**PROMPT:**
Pictures aside, every line of the listing should be given again exactly.

**RECORDED INFORMATION:**
---*---
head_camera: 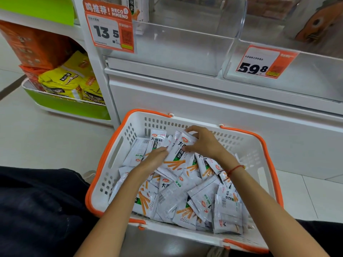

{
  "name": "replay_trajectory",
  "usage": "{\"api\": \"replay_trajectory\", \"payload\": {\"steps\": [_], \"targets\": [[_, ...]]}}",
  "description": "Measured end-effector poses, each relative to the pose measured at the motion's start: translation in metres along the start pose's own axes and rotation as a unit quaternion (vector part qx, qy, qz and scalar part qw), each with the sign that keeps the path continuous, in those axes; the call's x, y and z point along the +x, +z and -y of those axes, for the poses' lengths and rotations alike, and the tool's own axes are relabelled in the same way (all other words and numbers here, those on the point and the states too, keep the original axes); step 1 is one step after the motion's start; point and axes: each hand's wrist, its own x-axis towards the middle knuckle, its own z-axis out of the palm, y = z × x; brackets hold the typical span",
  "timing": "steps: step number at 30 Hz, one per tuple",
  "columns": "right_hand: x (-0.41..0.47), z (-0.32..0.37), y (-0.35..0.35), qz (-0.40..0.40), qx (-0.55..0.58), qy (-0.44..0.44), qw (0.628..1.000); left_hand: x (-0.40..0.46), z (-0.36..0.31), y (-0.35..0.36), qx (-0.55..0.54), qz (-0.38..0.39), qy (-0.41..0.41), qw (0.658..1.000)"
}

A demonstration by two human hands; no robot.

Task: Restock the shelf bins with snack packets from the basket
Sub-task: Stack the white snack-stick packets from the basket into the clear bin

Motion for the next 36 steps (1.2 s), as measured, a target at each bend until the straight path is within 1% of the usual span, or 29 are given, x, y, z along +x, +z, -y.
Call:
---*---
**TASK RESPONSE:**
head_camera: 

{
  "name": "replay_trajectory",
  "usage": "{\"api\": \"replay_trajectory\", \"payload\": {\"steps\": [_], \"targets\": [[_, ...]]}}",
  "description": "Measured end-effector poses, each relative to the pose measured at the motion's start: translation in metres along the start pose's own axes and rotation as a unit quaternion (vector part qx, qy, qz and scalar part qw), each with the sign that keeps the path continuous, in those axes; the call's x, y and z point along the +x, +z and -y of those axes, for the poses' lengths and rotations alike, and the tool's own axes are relabelled in the same way (all other words and numbers here, those on the point and the states too, keep the original axes); step 1 is one step after the motion's start; point and axes: each hand's wrist, its own x-axis towards the middle knuckle, its own z-axis out of the palm, y = z × x; brackets hold the typical span",
  "timing": "steps: step number at 30 Hz, one per tuple",
  "columns": "right_hand: x (-0.41..0.47), z (-0.32..0.37), y (-0.35..0.35), qz (-0.40..0.40), qx (-0.55..0.58), qy (-0.44..0.44), qw (0.628..1.000); left_hand: x (-0.40..0.46), z (-0.36..0.31), y (-0.35..0.36), qx (-0.55..0.54), qz (-0.38..0.39), qy (-0.41..0.41), qw (0.658..1.000)"
}

A demonstration by two human hands; no robot.

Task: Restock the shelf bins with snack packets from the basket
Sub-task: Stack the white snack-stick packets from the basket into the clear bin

Motion for the next 36 steps (1.2 s), as measured, a target at each bend until the straight path is within 1% of the usual span, or 29 are given, x, y, z along +x, +z, -y.
Call:

No more output is required for the exercise.